Strength and Weakness

So much for the use and abuse of strategic texts. The cultural turn is also arguably a dubious account of actual historical behavior. Too often, it falls prey to a crude and false polarity. In one corner, there are the children of Clausewitz, blundering and guileless Western forces obsessed with decisive combat and wielding the blunt instrument of overwhelming force. In the other corner, there are Sun Tzu’s oriental acolytes, weaker but more sophisticated foes, who prefer deception and the indirect approach, and who avoid the excessive slaughters on display at Verdun and Stalingrad.

Historians Jeremy Black and John Lynn both have questioned this picture. Black finds the concept of overarching pan-cultural traditions too monolithic, and insensitive to the variety of traditions for example among Arab militaries such as the Egyptians, Syrians, and Iraqis. (29) Lynn argues against a continuous western military tradition, showing that Sun Tzu’s ideas were not uniquely eastern and that supposedly western patterns can be found in ancient China in the Warring States period, where potentates mobilized large conscript infantry armies and equipped them on a scale comparable to western states, for a kind of combat that was often very direct.

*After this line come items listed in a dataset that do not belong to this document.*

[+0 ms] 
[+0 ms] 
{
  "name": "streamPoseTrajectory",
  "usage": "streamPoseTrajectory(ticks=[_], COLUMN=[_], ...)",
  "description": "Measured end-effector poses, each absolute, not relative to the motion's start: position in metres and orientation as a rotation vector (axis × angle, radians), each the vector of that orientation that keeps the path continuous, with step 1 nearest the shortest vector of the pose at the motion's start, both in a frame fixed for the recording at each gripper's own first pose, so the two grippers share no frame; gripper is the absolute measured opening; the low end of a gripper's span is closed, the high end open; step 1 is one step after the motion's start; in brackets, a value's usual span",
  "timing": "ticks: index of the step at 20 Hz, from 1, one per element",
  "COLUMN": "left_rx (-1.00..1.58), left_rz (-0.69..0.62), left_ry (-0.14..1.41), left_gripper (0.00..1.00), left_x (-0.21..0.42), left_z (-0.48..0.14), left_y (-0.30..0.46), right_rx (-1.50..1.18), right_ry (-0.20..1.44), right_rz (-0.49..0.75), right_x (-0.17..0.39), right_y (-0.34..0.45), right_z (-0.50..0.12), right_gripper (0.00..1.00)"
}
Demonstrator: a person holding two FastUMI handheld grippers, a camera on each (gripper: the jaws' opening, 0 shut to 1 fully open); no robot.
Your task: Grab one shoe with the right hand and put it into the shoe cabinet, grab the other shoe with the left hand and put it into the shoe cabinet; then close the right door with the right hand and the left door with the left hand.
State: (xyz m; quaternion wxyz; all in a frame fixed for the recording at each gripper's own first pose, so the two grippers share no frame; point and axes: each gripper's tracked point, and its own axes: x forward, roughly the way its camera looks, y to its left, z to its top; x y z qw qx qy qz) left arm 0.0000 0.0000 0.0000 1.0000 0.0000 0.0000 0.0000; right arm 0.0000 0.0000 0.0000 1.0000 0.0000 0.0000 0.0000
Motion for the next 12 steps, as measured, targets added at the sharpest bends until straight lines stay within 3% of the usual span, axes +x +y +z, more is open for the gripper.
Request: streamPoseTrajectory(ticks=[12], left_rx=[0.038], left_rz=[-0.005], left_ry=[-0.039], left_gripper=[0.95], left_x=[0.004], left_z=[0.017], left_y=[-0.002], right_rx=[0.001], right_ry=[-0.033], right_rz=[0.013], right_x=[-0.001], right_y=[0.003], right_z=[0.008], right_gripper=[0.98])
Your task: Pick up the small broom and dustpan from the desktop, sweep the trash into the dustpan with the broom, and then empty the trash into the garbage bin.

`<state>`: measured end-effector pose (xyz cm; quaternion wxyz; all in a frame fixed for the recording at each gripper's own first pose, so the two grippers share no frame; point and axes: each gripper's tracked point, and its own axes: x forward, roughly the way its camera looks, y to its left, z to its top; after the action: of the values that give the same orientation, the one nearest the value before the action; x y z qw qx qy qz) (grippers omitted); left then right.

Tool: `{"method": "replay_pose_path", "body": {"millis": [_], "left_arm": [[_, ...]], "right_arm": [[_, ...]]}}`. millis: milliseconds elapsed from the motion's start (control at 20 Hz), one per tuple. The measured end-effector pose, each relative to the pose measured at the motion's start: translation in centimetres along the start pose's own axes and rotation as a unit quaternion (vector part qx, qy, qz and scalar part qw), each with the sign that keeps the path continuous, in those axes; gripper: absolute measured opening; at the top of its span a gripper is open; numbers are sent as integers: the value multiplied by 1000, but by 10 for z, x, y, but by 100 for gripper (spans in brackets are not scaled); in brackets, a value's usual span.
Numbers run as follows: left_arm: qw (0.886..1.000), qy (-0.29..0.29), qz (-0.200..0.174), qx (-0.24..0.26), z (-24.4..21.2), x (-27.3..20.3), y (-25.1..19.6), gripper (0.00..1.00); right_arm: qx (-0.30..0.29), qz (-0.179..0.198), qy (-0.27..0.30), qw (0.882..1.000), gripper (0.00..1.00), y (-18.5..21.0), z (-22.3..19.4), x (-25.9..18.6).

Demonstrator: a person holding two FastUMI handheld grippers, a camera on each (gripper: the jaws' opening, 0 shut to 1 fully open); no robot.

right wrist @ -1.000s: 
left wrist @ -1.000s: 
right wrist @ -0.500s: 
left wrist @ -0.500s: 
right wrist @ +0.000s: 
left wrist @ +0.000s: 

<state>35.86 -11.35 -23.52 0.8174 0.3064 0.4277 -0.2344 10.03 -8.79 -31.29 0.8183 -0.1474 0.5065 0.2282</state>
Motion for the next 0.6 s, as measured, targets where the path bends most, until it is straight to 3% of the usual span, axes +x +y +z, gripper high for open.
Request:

To reinforce the criticisms of Black and Lynn, several other difficulties with the cultural turn should be noted. At least as it has been articulated so far, the hypothesis of culturally determined “ways of war” ignores too many awkward contrary cases that cut across its neat frontiers. The longest conventional war of the twentieth century was fought between Arabs and Persians, the Iraq-Iran war of 1980-1988. It featured ruinous economic and human costs, and the fighting was reminiscent of the western front: positional combat over entrenched positions, use of poison gas, and continual waves of young men charging to their deaths, driven by ideologies of martyrdom. Conversely, one of the most elaborate pieces of deception in history was executed by a western alliance. In 1944, Operation Bodyguard was used to mask the D-Day Normandy landings. The Allies misled German spies, built phony equipment and dummies, generated false radio transmissions and newspaper reports, and used the double-bluff to such effect that the Germans continued to believe the Normandy landings were a feint. It was an example used by Edward Luttwak to describe maneuver, “paradoxical action that seeks to circumvent the greater strengths of the enemy and to exploit his weaknesses.” (30) This illustrated also that deception and overwhelming force are not mutually exclusive absolutes, but relative parts of a spectrum.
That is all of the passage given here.